Ulta was facing scrutiny on its diversity record after several former employees accused the company of encouraging racial profiling, and beauty retailers across the board were called out for carrying few Black-owned brands. Ross is now the face of the brand’s efforts to change.

“I know Tracee is counting on us to continue to drive this forward, and we’ll be leaning on her expertise to help us shape it,” Kimbell said.

The Entrepreneurial Middle Ground

The pandemic has likely driven a few celebrities to seek out new roles, particularly with the film and television industries still ramping back up from last year’s lockdowns.

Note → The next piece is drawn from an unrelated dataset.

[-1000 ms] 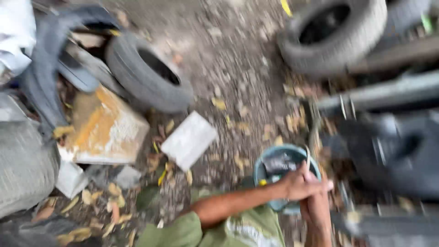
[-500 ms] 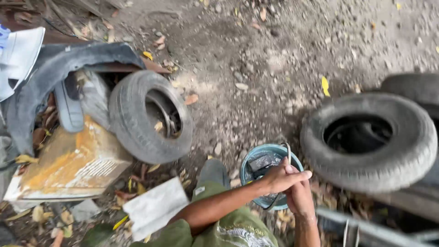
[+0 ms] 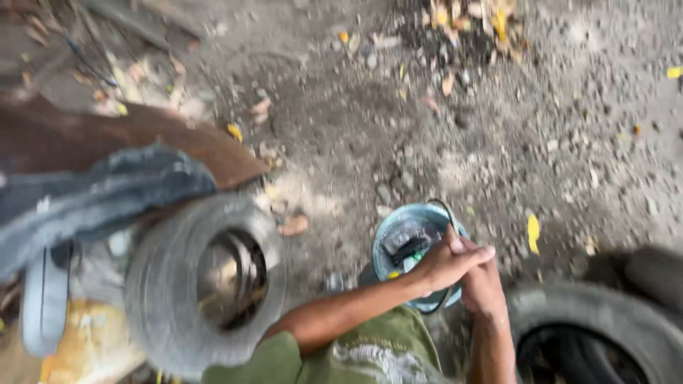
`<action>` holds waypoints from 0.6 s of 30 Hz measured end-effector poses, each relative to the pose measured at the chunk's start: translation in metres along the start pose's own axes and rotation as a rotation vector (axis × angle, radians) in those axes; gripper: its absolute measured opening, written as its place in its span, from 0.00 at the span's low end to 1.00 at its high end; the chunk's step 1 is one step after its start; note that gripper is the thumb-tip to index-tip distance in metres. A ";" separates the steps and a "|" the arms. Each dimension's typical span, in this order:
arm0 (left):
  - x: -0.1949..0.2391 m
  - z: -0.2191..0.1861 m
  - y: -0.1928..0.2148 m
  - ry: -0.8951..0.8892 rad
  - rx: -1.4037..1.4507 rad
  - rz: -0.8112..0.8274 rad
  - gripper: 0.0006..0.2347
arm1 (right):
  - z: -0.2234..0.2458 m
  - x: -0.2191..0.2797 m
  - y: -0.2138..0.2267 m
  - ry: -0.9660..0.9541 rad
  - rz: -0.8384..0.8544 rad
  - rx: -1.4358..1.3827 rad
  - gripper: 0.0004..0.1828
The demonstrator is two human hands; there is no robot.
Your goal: The person washes a cloth under a running tap, then walks to a white car and uses the wet cloth to wipe the front bumper and side panel.
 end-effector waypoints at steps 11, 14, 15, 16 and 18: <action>-0.365 -0.097 0.279 -0.016 -0.041 -0.277 0.22 | 0.014 -0.479 -0.083 -0.123 0.255 -0.013 0.22; -0.467 -0.134 0.363 0.033 -0.049 -0.307 0.23 | 0.015 -0.621 -0.114 -0.186 0.275 -0.026 0.22; -0.499 -0.147 0.393 0.026 -0.133 -0.364 0.23 | 0.016 -0.664 -0.122 -0.250 0.240 0.006 0.21; -0.529 -0.161 0.423 0.012 -0.134 -0.378 0.23 | 0.029 -0.705 -0.144 -0.244 0.258 0.011 0.21; -0.589 -0.177 0.484 0.053 -0.140 -0.424 0.23 | 0.052 -0.786 -0.184 -0.208 0.291 -0.009 0.22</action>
Point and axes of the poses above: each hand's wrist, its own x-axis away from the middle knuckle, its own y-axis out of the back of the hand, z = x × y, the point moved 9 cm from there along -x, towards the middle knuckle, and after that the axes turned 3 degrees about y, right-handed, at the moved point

Some no doubt dream of launching the next Goop, Gwyneth Paltrow’s wellness empire that grew out of the actress’s newsletter side gig. But starting a company is a heavy lift, and not every celebrity has the wherewithal to deal with supply chain problems or customer complaints (or the judgment to hire the right people to juggle those tasks). Taking on a role like creative director or adviser at a business sits at the midpoint between founding a company and posing for a sponsored post.

Hudson described launching a fashion business as a second career rather than a side hustle.

“At one point, I was like, I really want to stay home, I don’t want to travel to Toronto for four months to make a movie, I’ve got kids and school. That’s usually when women’s careers ended,” said Hudson. “Now, it’s changing, and we can now have a different take on our creative interests and businesses, and we can still, if the time is right, sign on to do a movie.”